__Work instructions__: Print each entry in full, word for word, with no pictures in the result.

__Raw data__:
┌──

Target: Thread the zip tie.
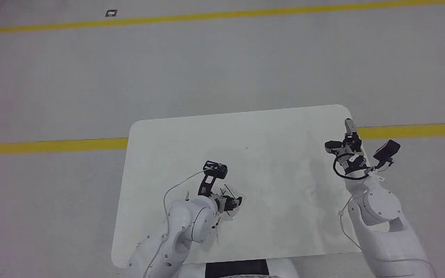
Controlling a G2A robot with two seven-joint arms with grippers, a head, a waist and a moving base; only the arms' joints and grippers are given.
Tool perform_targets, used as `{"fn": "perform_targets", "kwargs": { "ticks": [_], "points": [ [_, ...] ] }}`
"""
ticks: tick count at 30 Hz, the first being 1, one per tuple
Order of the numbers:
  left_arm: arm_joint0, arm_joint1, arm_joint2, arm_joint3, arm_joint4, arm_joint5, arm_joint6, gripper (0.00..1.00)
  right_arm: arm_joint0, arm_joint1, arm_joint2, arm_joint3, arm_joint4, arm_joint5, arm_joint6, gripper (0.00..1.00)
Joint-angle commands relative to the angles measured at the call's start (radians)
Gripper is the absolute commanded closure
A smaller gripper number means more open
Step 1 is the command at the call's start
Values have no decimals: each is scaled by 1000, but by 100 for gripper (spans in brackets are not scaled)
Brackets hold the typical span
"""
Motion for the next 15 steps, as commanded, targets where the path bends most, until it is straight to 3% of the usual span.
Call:
{"fn": "perform_targets", "kwargs": {
  "ticks": [1,5,10,15],
  "points": [
    [2,0,4,1,-4,-3,6,0,0,0,0,0,0,0,0,0],
    [2,-7,26,33,-12,0,62,0,0,0,0,0,0,0,0,0],
    [-11,-22,32,60,1,0,52,0,0,0,0,0,0,0,0,0],
    [-3,-45,14,58,9,0,28,0,0,0,0,0,0,0,0,0]
  ]
}}
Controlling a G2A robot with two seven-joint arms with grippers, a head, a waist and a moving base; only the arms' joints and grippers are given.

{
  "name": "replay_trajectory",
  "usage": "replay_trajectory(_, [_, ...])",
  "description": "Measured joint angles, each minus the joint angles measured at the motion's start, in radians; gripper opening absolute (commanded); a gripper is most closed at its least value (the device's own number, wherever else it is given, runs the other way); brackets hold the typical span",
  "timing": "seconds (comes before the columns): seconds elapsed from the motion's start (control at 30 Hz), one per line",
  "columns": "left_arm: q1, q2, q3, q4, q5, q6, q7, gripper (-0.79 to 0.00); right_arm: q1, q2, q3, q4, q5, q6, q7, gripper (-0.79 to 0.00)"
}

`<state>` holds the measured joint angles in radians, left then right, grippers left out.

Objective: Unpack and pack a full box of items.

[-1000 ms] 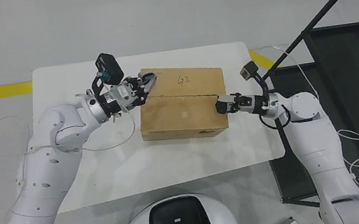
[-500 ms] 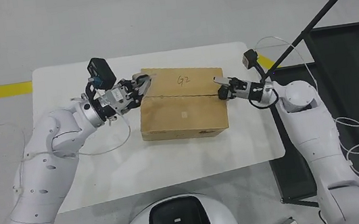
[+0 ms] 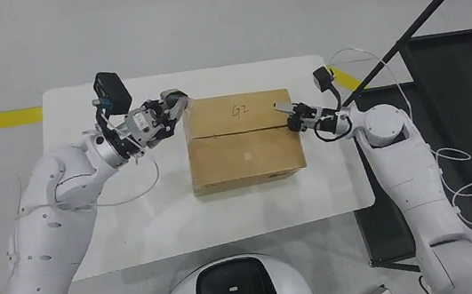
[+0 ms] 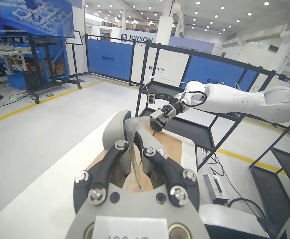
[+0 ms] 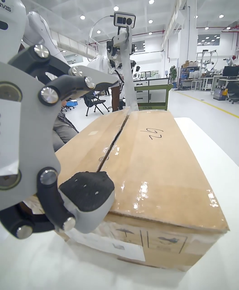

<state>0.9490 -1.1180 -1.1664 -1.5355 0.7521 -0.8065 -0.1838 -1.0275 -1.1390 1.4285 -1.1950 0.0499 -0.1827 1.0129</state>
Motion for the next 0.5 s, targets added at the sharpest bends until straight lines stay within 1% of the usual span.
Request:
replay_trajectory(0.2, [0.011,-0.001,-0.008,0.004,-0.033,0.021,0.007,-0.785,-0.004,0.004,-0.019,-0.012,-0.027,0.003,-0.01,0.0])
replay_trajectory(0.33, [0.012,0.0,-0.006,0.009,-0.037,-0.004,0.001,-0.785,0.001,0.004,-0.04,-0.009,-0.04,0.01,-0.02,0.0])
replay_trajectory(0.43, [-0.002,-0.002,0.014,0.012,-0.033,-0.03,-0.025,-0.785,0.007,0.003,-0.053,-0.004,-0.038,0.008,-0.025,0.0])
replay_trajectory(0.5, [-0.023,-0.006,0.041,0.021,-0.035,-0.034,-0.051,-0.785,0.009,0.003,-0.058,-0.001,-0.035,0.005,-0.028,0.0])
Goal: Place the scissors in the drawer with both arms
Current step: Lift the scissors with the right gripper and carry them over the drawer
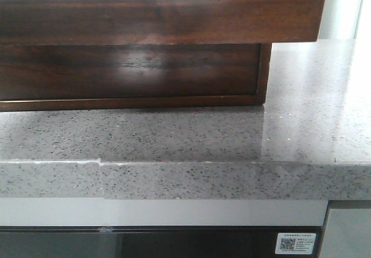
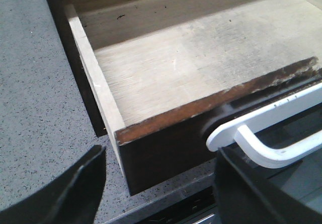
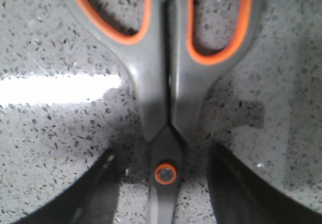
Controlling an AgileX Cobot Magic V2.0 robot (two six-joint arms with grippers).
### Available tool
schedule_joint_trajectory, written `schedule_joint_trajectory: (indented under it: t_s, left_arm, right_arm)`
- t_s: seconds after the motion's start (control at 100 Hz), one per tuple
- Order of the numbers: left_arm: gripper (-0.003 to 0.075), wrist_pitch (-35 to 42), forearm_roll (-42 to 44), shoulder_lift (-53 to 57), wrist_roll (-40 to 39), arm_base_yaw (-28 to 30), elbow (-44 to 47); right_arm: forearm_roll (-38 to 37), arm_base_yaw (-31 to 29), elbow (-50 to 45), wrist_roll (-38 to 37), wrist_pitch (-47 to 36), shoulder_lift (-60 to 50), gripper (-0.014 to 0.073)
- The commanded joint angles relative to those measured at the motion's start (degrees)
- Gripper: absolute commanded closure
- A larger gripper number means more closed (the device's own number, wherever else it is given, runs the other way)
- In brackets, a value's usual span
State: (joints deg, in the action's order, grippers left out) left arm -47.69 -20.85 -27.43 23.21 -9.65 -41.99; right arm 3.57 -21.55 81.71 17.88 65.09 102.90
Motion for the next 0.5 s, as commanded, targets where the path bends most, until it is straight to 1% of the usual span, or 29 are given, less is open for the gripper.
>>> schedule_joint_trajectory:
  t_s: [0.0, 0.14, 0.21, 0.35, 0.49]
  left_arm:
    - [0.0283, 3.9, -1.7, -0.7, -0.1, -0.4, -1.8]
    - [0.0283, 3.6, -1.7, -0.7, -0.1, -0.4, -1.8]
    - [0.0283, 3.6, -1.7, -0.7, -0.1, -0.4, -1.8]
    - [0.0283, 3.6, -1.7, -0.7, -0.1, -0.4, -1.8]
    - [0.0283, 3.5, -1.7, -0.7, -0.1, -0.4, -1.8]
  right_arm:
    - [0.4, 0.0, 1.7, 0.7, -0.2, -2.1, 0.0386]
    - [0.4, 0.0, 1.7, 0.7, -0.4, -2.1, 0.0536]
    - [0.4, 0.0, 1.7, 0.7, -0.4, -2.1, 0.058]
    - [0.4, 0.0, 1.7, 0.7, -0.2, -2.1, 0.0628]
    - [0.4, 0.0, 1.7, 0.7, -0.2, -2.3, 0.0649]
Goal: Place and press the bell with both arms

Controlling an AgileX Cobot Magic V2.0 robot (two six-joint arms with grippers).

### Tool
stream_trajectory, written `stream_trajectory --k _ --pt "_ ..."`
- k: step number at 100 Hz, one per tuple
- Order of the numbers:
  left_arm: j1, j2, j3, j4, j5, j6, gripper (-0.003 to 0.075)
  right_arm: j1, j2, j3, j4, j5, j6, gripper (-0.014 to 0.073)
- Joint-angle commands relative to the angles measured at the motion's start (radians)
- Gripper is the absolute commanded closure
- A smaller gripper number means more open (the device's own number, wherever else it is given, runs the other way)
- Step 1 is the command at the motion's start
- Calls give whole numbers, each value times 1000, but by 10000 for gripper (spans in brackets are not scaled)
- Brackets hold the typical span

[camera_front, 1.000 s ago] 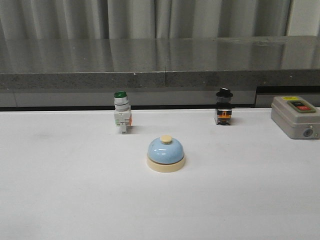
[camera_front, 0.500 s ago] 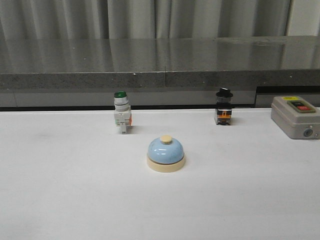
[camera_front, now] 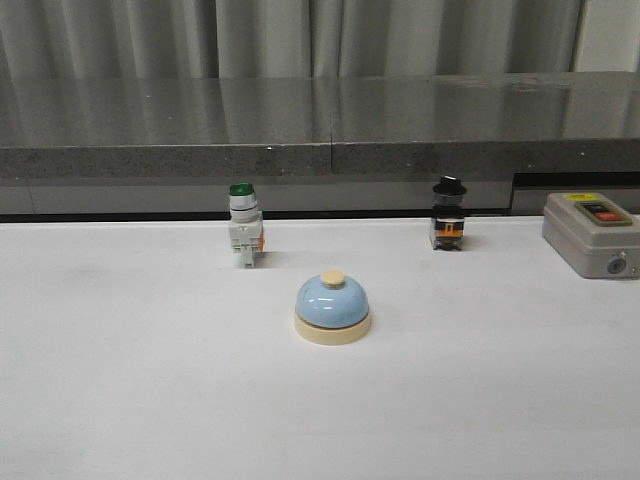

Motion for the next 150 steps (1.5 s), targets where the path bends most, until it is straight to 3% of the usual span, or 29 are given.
stream_trajectory --k 1,34,71,150 --pt "12 -50 36 18 -158 -3 741 -7 -19 -20 -10 -84 -1 658" --pt "89 -279 251 18 -164 -3 741 -7 -19 -20 -10 -84 -1 658" --pt "96 -478 403 15 -183 -3 741 -7 -19 -20 -10 -84 -1 658" --pt "96 -532 406 15 -165 -3 741 -7 -19 -20 -10 -84 -1 658"
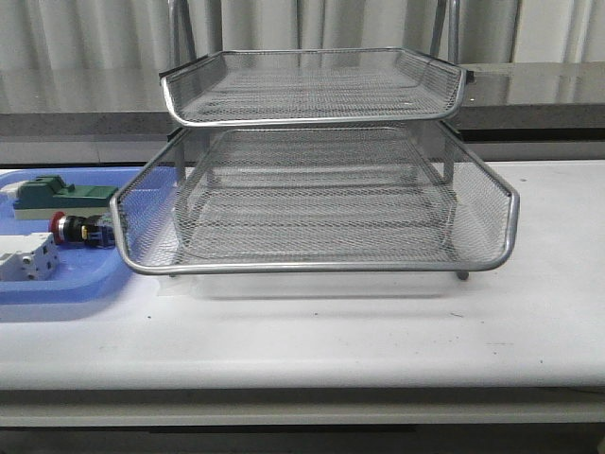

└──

__Written response__:
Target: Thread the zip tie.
Controlling a G2A robot with two seven-joint arms with grippers, a head, a waist and a moving base; only the arms' joints and grippers are given.
Tool perform_targets, used as `{"fn": "perform_targets", "kwargs": { "ticks": [_], "points": [ [_, ...] ] }}`
"""
ticks: tick count at 30 Hz, the first being 1, one per tuple
Order of the numbers:
  left_arm: arm_joint0, arm_joint1, arm_joint2, arm_joint3, arm_joint4, arm_joint5, arm_joint6, gripper (0.00..1.00)
  right_arm: arm_joint0, arm_joint1, arm_joint2, arm_joint3, arm_joint4, arm_joint5, arm_joint6, gripper (0.00..1.00)
Joint-angle commands relative to the angles measured at the call's start (radians)
Gripper is the absolute commanded closure
A smaller gripper number means more open
Step 1 is the command at the call's start
Values have no decimals: each is scaled by 1000, but by 100 for gripper (spans in brackets are not scaled)
Brackets hold the typical span
"""
Motion for the next 15 steps, as commanded, targets where the path bends most, until it is straight to 3% of the usual span.
Call:
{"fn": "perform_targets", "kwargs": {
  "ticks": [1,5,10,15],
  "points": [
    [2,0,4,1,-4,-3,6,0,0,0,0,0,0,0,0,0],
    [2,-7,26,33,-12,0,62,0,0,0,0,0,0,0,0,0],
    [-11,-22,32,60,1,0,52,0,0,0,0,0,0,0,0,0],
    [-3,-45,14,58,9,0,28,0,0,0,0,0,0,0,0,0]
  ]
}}
Controlling a G2A robot with two seven-joint arms with grippers, a head, a waist and a moving base; only the arms' joints and grippers are given.

{
  "name": "replay_trajectory",
  "usage": "replay_trajectory(_, [_, ...])",
  "description": "Measured joint angles, each minus the joint angles measured at the motion's start, in radians; gripper opening absolute (commanded); a gripper is most closed at its least value (the device's own number, wherever else it is given, runs the other way); brackets hold the typical span",
  "timing": "seconds (comes before the columns): seconds elapsed from the motion's start (control at 30 Hz), one per line",
  "columns": "left_arm: q1, q2, q3, q4, q5, q6, q7, gripper (-0.79 to 0.00); right_arm: q1, q2, q3, q4, q5, q6, q7, gripper (-0.79 to 0.00)"
}

`<state>` holds the measured joint angles in radians, left then right, grippers left out.

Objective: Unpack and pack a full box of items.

[-1000 ms] 
[-500 ms] 
[+0 ms] 
[+0 ms] 
[+0 ms] 

<state>0.9490 -1.1180 -1.1664 -1.5355 0.7521 -0.8065 -0.1838 -1.0275 -1.1390 1.4285 -1.1950 0.0499 -0.1827 1.0129</state>
Motion for the next 0.5 s, targets added at the sharpest bends until straight lines stay within 1% of the usual span.
Request:
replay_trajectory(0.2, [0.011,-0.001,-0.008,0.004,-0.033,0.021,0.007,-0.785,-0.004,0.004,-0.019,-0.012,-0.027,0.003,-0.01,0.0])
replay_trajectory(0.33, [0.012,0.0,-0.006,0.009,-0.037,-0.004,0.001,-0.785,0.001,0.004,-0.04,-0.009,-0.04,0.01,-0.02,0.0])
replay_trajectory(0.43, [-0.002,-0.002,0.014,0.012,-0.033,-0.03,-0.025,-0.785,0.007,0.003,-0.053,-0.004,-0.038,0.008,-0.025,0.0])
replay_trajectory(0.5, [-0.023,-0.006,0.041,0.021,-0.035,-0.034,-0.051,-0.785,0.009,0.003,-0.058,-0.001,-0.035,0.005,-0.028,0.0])
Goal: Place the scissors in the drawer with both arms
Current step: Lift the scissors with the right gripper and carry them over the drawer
Controlling an AgileX Cobot Magic V2.0 robot (two six-joint arms with grippers).
### Available tool
schedule_joint_trajectory, written `schedule_joint_trajectory: (indented under it: t_s, left_arm, right_arm)`
- t_s: seconds after the motion's start (control at 100 Hz), one per tuple
- Order of the numbers: left_arm: gripper (-0.003 to 0.075), wrist_pitch (-35 to 42), forearm_roll (-42 to 44), shoulder_lift (-53 to 57), wrist_roll (-40 to 39), arm_base_yaw (-28 to 30), elbow (-44 to 47); right_arm: forearm_roll (-38 to 37), arm_base_yaw (-31 to 29), elbow (-50 to 45), wrist_roll (-38 to 37), wrist_pitch (-47 to 36), shoulder_lift (-60 to 50), gripper (-0.014 to 0.073)
- The commanded joint angles relative to those measured at the motion's start (degrees)
- Gripper: absolute commanded closure
- A larger gripper number means more closed (the device's own number, wherever else it is given, runs the other way)
- In brackets, a value's usual span
State: (joints deg, in the action's order, grippers left out) left arm -47.69 -20.85 -27.43 23.21 -9.65 -41.99; right arm 3.57 -21.55 81.71 17.88 65.09 102.90
Motion for the next 0.5 s, as commanded, targets where the path bends most, until it is straight to 1% of the usual span, or 29 are given, less is open for the gripper.
>>> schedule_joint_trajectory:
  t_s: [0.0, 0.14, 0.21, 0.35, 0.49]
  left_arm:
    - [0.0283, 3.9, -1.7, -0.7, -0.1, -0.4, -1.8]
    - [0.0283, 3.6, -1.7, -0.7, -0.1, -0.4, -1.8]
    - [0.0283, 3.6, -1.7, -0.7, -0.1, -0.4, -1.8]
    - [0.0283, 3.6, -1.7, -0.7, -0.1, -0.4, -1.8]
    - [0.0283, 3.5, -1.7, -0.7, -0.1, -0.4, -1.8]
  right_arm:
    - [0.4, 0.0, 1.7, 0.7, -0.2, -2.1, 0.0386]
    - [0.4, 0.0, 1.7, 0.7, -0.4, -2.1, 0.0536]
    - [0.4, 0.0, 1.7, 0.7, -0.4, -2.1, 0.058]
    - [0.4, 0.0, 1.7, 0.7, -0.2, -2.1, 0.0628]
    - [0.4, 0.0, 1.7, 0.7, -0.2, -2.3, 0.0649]
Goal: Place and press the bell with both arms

Controlling an AgileX Cobot Magic V2.0 robot (two six-joint arms with grippers).

### Tool
stream_trajectory, written `stream_trajectory --k _ --pt "_ ..."`
- k: step number at 100 Hz, one per tuple
- Order of the numbers:
  left_arm: j1, j2, j3, j4, j5, j6, gripper (-0.003 to 0.075)
  right_arm: j1, j2, j3, j4, j5, j6, gripper (-0.014 to 0.073)
- Joint-angle commands relative to the angles measured at the motion's start (radians)
- Gripper is the absolute commanded closure
- A smaller gripper number means more open (the device's own number, wherever else it is given, runs the other way)
- Step 1 is the command at the motion's start
- Calls give whole numbers, each value times 1000, but by 10000 for gripper (spans in brackets are not scaled)
- Brackets hold the typical span

[camera_front, 1.000 s ago] 
[camera_front, 0.500 s ago] 
[camera_front, now] 

Motion for the next 150 steps (1.5 s), targets where the path bends most, until it is straight to 3% of the usual span, or 29 are given.
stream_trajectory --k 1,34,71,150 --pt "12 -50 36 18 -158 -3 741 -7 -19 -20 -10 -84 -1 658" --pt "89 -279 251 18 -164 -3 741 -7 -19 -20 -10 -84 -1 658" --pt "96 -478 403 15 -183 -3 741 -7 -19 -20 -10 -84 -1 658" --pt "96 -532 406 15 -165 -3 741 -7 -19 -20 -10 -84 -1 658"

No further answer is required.